Not every project will adhere strictly to the sequence outlined below, but the majority will at least follow it in a loose sense. Generally, the process work like this:

  1. Consultation

    Often called a ‘Discovery Meeting’. Meet with the client and talk to them about the project and, more generally, themselves. Design being about communication, it is important to take the time to understand the client’s business before anything else.

  2. Identify objectives

    Delineate the specifics of the project at hand. It is essential to be clear about a project’s goals, and it is often true that clients have only a sketchy idea about what they want to say at the start of commissioning process. Helping them to decide upon a clear set of objectives at this point will make for a better brief; better design will result and everyone will benefit. Furthermore, such a discussion often leads to the identification of further objectives and options that the client had never previously considered.

  3. Concept

    With design objectives clearly identified a costing is drawn up for the project (or, if an earlier costing had been given based on less information, the client will be informed about any changes to that quote). Upon acceptance, the next stage is to develop a strategy for the project — setting out in loose terms the stated aims, how they are to be achieved, and in what time frame. This concept is submitted for client approval.

  4. Design

    The actual design process, progressing from preliminary sketches through to final artwork, with client approval at appropriate points along the way. The precise details of this design work and the time frame will of course vary from project to project, as must all stages in the design process.

  5. Production

    Depending upon what was earlier agreed, the production stage may simply involve supplying final artwork to a printer of the client’s choosing, or it might require Shark Attack to source and brief production companies. ‘Production companies’ can be taken to include such agencies as printers, CD/DVD duplication services, web hosting companies, and/or any other third party appropriate to the nature of the design project.

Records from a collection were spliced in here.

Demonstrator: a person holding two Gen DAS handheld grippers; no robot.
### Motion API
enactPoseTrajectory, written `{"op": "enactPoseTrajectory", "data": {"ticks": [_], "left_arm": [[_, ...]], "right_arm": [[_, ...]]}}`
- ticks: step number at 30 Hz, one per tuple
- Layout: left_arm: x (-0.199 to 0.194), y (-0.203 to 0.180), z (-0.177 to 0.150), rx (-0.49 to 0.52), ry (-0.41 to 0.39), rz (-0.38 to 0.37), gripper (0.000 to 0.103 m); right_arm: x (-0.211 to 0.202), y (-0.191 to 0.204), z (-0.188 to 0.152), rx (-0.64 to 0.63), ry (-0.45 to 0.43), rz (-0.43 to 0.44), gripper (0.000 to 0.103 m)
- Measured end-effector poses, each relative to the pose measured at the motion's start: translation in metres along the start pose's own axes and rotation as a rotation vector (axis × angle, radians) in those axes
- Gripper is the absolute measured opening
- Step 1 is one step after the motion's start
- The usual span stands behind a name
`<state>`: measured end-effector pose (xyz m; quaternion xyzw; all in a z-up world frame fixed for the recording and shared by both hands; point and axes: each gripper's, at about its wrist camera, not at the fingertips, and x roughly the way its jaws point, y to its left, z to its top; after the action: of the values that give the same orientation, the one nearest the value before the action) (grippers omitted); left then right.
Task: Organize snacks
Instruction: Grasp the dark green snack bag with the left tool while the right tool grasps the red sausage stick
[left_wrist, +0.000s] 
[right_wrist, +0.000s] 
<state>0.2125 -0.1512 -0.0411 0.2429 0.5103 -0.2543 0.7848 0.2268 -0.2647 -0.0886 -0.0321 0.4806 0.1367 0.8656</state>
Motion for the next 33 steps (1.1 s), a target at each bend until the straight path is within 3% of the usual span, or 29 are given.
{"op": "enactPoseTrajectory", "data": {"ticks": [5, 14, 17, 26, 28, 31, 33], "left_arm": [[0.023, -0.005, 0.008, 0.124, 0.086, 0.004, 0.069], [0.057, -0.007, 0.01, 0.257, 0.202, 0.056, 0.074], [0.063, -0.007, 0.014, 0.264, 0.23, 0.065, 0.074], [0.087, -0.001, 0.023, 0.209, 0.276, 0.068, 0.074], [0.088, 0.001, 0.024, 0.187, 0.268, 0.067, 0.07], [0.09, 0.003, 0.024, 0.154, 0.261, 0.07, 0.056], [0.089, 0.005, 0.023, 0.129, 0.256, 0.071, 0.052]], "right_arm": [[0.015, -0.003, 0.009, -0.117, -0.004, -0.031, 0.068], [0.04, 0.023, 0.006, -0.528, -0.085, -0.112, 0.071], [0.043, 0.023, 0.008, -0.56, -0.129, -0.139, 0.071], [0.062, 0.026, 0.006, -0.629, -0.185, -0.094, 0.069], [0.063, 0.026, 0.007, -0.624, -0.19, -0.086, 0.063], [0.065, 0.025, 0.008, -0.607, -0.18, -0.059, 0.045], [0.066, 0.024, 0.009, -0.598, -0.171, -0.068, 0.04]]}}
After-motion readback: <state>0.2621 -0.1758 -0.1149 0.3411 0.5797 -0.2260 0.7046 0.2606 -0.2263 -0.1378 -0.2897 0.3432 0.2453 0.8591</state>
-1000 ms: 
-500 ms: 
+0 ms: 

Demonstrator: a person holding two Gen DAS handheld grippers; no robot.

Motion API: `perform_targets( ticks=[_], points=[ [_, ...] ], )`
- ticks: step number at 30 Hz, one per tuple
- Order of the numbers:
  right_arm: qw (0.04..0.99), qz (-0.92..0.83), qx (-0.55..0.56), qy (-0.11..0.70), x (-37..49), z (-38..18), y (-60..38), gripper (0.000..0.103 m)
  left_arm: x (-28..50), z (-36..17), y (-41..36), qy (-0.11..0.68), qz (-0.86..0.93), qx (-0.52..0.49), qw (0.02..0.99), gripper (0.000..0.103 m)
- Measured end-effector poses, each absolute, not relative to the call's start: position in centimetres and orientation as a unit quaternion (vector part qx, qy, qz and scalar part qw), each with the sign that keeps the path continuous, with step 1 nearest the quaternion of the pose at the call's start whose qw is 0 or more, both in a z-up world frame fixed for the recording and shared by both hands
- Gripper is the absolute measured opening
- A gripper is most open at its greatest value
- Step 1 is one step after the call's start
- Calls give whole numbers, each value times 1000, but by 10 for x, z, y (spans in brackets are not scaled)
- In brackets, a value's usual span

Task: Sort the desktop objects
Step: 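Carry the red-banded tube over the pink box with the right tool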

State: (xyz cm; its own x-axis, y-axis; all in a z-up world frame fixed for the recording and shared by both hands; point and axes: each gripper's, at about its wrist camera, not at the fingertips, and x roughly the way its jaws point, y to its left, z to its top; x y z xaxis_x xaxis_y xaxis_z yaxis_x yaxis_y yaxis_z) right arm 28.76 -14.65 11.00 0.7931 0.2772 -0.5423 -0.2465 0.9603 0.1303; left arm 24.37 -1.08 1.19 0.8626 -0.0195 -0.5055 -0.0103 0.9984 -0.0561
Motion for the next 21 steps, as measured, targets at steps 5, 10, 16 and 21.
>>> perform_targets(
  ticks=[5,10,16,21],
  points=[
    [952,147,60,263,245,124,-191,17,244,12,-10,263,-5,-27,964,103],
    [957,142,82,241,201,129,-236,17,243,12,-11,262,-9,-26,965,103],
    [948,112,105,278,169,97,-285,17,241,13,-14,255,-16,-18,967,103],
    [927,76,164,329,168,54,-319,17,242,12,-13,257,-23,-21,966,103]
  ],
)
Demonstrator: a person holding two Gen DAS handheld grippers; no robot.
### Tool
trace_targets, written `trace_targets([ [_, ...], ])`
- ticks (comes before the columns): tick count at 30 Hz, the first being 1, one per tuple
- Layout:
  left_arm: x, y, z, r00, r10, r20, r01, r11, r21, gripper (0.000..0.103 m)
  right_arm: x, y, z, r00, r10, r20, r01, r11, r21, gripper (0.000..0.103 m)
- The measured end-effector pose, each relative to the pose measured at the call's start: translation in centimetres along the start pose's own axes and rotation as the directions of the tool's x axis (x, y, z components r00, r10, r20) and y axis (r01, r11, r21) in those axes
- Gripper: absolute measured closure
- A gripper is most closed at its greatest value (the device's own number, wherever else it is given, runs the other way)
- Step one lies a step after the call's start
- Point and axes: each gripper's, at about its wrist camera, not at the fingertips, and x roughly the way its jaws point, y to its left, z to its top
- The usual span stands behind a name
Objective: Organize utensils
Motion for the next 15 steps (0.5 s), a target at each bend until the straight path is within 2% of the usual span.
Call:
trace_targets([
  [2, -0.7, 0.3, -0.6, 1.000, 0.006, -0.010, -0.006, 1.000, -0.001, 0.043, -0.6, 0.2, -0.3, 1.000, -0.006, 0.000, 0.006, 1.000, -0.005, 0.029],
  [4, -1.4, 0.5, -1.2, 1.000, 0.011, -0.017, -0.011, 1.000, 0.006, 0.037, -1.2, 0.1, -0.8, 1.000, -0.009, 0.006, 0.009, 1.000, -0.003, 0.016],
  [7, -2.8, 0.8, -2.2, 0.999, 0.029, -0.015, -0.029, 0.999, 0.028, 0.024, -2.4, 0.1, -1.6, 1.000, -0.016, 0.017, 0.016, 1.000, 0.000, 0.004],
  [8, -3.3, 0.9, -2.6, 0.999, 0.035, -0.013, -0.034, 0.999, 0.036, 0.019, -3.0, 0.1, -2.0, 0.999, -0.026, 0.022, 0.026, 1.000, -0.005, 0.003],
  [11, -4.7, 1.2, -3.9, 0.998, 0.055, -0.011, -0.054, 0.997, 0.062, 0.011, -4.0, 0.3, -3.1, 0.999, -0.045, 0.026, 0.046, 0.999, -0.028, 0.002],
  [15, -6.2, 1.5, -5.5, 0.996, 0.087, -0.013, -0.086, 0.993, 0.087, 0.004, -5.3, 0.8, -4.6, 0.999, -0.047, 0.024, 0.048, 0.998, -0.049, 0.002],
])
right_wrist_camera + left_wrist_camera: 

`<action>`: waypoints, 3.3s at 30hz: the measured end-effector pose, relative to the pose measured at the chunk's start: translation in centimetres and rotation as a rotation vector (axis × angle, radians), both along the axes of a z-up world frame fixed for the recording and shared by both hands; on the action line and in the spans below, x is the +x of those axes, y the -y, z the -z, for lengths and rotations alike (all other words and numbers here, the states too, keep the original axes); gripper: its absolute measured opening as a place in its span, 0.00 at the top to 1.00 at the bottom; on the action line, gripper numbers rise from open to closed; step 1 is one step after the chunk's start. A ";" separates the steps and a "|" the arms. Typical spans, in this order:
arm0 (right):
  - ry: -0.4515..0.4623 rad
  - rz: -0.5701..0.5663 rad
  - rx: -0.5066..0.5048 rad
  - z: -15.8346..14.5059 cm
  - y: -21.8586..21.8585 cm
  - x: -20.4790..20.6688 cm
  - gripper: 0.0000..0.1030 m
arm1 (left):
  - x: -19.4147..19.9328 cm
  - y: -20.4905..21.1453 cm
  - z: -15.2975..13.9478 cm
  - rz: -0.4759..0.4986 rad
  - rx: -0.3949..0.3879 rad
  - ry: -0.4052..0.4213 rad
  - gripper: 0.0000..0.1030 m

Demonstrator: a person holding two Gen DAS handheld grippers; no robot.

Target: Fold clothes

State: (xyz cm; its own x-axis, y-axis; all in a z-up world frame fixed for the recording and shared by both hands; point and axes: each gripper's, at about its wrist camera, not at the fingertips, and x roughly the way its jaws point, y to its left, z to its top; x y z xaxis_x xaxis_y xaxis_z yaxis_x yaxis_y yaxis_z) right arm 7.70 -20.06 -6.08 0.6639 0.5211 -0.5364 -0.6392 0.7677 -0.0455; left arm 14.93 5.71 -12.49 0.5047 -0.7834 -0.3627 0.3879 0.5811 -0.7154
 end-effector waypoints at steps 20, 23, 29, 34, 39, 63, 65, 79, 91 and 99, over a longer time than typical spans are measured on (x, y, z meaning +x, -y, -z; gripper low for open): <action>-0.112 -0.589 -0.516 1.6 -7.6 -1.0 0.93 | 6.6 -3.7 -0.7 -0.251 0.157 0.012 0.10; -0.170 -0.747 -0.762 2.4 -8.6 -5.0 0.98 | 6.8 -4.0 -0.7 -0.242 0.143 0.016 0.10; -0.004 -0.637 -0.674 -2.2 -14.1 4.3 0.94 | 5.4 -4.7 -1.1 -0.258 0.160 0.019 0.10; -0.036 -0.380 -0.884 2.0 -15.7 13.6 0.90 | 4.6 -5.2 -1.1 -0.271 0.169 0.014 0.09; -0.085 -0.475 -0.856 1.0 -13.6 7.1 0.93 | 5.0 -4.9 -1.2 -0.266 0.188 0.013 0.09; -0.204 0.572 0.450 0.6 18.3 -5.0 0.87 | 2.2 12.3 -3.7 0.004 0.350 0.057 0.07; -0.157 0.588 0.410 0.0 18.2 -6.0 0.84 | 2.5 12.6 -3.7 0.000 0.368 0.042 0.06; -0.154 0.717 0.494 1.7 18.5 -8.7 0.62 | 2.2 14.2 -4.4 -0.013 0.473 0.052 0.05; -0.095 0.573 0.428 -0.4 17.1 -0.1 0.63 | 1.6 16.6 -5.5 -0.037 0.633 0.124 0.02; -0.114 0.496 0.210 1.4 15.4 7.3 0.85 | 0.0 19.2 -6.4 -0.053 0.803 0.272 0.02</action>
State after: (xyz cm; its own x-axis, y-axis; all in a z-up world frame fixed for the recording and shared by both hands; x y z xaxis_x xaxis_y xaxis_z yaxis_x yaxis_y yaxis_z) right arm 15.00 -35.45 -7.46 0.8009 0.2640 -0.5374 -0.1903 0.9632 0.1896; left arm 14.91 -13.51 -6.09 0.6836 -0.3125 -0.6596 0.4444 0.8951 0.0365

What’s with the silly name?

Before he became professional designer, Rick grew up surfing in the channel islands, and anyone who spends a lot of time in the water knows one thing:

Sharks are cool.

Oh, and it seems that people do remember the name — which, it turns out, is no bad thing in a highly competitive market place.


About Rick Lecoat

portrait of Rick LecoatRick Lecoat trained in typography and graphic design at Saint Martin’s School of Art and the London College of Printing. In the early 90s he worked in New York at Tibor Kalman’s renowned design firm M&Co., before returning to London to take up the post of head designer at Mercury Records.

Here he created sleeve designs for a wide spectrum of artists and bands — from old-school giants like Dire Straits, Elton John and Marc Almond to cutting-edge dance acts that only underground club-goers ever heard of.

In 1999 he formed Shark Attack in order to be able to work more closely with his clients on a greater diversity of projects. In addition to his design work Rick has written articles for magazines such as Computer Arts, Carve, ThreeSixty and Surfers Path.